__Problem requirements__:
What is needed is an exact copy of the lines in the entries below from the one holding "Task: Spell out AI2" through the one holding "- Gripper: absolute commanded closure", pictures excluded.

────────────────────────────────────────

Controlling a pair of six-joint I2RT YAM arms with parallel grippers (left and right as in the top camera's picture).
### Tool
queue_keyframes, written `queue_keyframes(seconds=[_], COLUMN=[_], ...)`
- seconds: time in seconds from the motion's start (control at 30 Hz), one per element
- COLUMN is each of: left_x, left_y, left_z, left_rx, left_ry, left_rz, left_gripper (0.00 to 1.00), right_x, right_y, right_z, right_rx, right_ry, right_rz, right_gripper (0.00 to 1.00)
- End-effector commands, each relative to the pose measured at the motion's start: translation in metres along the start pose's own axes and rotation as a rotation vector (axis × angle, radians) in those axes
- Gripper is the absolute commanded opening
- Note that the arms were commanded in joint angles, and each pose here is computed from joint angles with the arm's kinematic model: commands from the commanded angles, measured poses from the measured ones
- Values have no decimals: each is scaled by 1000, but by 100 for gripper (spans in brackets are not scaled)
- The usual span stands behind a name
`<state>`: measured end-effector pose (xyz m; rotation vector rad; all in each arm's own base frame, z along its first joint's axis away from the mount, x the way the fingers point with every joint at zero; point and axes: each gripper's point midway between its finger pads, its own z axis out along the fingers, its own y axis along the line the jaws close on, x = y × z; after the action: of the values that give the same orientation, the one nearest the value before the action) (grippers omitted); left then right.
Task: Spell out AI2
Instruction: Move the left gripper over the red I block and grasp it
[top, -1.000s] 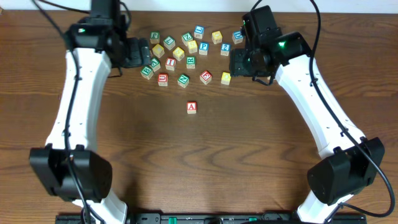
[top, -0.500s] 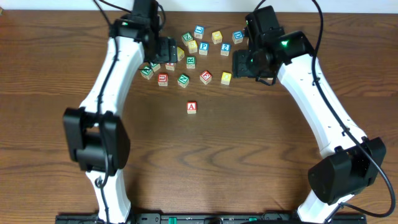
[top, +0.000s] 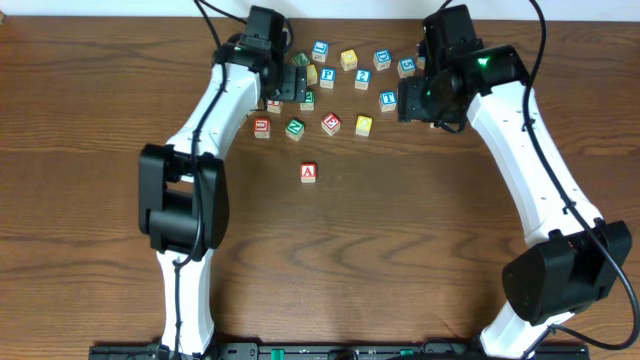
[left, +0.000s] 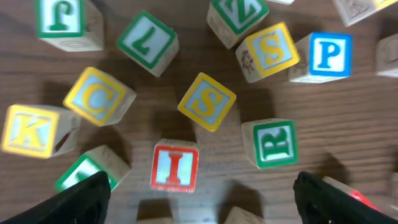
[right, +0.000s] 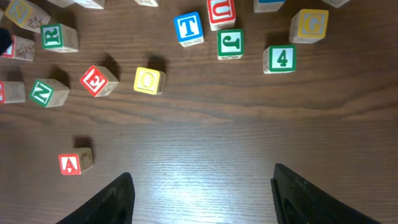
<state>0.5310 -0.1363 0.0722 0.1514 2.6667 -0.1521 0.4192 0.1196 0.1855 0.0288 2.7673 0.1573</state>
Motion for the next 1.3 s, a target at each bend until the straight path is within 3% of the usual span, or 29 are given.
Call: queue_keyframes(seconds=[0.0, 0.67, 1.27], left_x=[2, 7, 14], left_y=[2, 37, 29], left_z=[14, 41, 50], left_rx=[-1, -83, -74], left_ry=[13, 8, 29], left_rz=[71, 83, 95], left_gripper=[90, 80, 68], right_x=[-8, -7, -8], right_y=[-3, -3, -3], right_z=[-10, -10, -10], right_rx=[6, 6, 6], right_ry=[-32, -31, -32], right_rz=[-26, -29, -29], right_gripper=[66, 66, 67])
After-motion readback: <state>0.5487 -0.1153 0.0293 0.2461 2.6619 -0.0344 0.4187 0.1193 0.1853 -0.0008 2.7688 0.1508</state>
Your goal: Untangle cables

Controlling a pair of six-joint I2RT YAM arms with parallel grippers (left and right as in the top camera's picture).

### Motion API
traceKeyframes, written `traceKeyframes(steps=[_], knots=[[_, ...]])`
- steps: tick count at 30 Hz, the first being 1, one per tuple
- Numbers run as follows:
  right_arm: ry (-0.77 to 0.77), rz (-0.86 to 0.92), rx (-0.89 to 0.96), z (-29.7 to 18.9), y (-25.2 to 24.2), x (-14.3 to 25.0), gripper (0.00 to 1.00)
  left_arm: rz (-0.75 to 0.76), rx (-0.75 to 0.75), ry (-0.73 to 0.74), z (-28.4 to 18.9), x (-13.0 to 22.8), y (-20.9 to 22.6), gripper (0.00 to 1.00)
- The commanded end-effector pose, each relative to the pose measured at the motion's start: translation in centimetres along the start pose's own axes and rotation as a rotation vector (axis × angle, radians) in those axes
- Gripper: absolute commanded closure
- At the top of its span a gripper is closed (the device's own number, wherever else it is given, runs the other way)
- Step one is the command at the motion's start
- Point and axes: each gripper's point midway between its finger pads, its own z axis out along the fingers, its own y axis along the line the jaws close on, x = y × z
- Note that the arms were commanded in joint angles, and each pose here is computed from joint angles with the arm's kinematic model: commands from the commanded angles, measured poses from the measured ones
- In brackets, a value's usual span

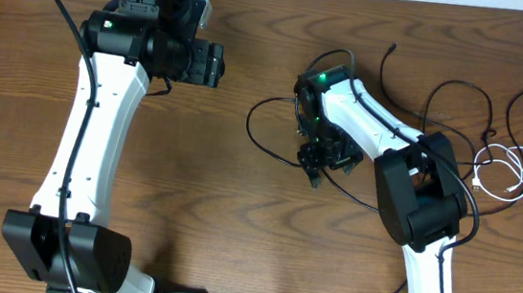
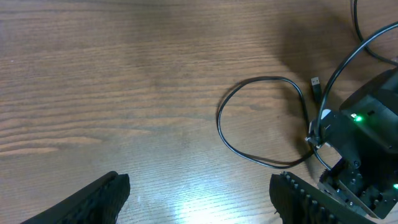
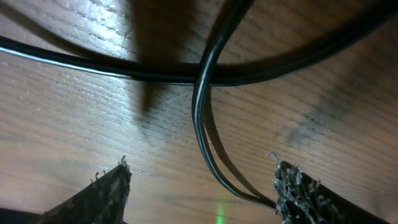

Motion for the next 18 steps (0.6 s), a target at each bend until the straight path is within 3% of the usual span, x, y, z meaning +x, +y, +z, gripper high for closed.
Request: traceKeyframes(steps=[1, 18], knots=[[-0.016, 0.017, -0.003, -0.5, 0.1, 0.1, 0.29, 0.001, -0.011, -0.025, -1.0, -0.4, 0.1, 0.22], [0.032, 0.047, -0.006, 2.6, -0.1, 1.3, 0.3, 0.002, -0.004, -0.026, -1.0, -0.4, 0.0, 0.22]])
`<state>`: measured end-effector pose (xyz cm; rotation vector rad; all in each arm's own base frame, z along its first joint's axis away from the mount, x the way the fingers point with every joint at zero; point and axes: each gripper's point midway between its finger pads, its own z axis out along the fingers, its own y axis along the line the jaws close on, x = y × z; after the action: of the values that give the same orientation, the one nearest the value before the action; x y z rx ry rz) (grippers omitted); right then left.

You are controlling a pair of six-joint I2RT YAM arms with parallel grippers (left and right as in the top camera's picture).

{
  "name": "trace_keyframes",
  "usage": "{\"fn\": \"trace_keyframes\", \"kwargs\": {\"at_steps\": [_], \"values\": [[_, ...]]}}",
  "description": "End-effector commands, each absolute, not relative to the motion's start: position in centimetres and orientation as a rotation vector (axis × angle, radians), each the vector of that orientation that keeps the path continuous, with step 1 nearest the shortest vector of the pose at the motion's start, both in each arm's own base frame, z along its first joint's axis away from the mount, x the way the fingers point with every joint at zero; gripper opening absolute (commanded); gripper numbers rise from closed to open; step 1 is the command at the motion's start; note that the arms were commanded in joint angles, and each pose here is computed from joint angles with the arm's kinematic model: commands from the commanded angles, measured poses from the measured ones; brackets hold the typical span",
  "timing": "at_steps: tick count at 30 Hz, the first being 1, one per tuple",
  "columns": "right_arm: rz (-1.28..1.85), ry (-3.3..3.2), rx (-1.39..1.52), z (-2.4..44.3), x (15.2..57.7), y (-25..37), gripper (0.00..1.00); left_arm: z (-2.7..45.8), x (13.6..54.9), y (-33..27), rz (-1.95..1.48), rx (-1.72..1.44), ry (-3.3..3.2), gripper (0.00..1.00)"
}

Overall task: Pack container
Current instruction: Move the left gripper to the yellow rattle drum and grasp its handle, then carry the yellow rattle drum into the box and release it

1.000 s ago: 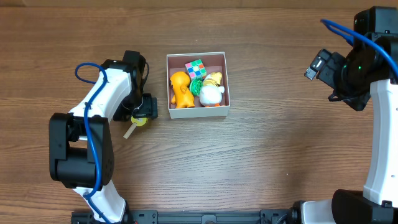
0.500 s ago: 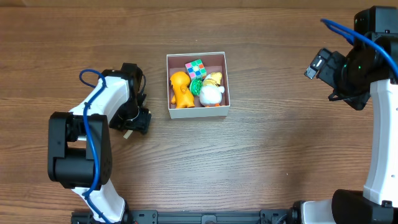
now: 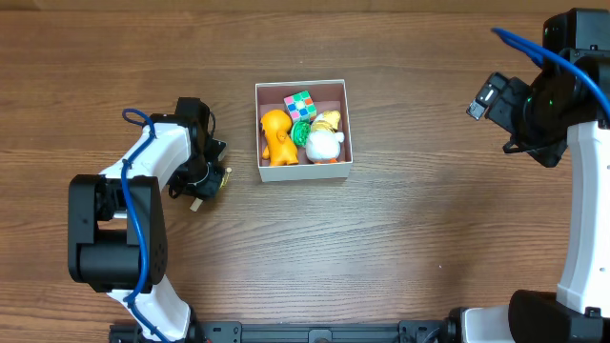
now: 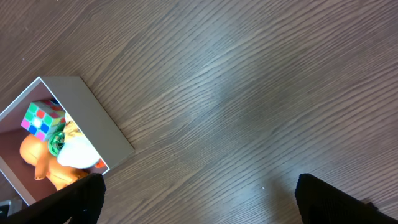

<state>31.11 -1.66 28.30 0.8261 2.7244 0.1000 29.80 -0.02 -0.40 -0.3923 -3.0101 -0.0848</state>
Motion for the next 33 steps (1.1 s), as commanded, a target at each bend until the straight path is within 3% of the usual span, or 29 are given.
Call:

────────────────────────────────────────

__Task solution__:
Task: Spell out AI2
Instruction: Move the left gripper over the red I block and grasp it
[top, -1.000s] 
[top, -0.500s] 
[top, +0.000s] 
[left, +0.000s] 
[right, +0.000s] 
<state>0.5310 -0.1363 0.0722 0.1514 2.6667 -0.1521 0.4192 0.1196 0.1855 0.0288 2.7673 0.1573</state>
Motion for the next 1.3 s, a target at each bend until the straight path is within 3% of the usual span, or 29 are given.
Call: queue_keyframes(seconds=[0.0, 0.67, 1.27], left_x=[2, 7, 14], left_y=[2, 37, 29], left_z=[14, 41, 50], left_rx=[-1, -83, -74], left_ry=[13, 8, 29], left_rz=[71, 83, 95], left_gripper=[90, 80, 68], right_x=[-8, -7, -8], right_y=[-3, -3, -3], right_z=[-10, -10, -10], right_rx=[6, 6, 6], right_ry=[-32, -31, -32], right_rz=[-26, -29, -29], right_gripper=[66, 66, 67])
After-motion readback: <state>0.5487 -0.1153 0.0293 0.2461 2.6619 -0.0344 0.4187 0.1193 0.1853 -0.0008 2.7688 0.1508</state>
Your goal: Untangle cables

Controlling a pair of six-joint I2RT YAM arms with parallel grippers (left and right as in the top camera's picture).

### Motion API
traceKeyframes, written `traceKeyframes(steps=[_], knots=[[_, ...]])`
- steps: tick count at 30 Hz, the first being 1, one per tuple
- Numbers run as follows:
  right_arm: ry (-0.77 to 0.77), rz (-0.86 to 0.92), rx (-0.89 to 0.96), z (-29.7 to 18.9), y (-25.2 to 24.2), x (-14.3 to 25.0), gripper (0.00 to 1.00)
  left_arm: rz (-0.75 to 0.76), rx (-0.75 to 0.75), ry (-0.73 to 0.74), z (-28.4 to 18.9), x (-13.0 to 22.8), y (-20.9 to 22.6), gripper (0.00 to 1.00)
- The commanded end-effector pose, each relative to the pose measured at the motion's start: translation in centimetres along the start pose's own axes and rotation as a rotation vector (axis × angle, radians) in those axes
- Gripper: absolute commanded closure

The output for this exercise is now complete.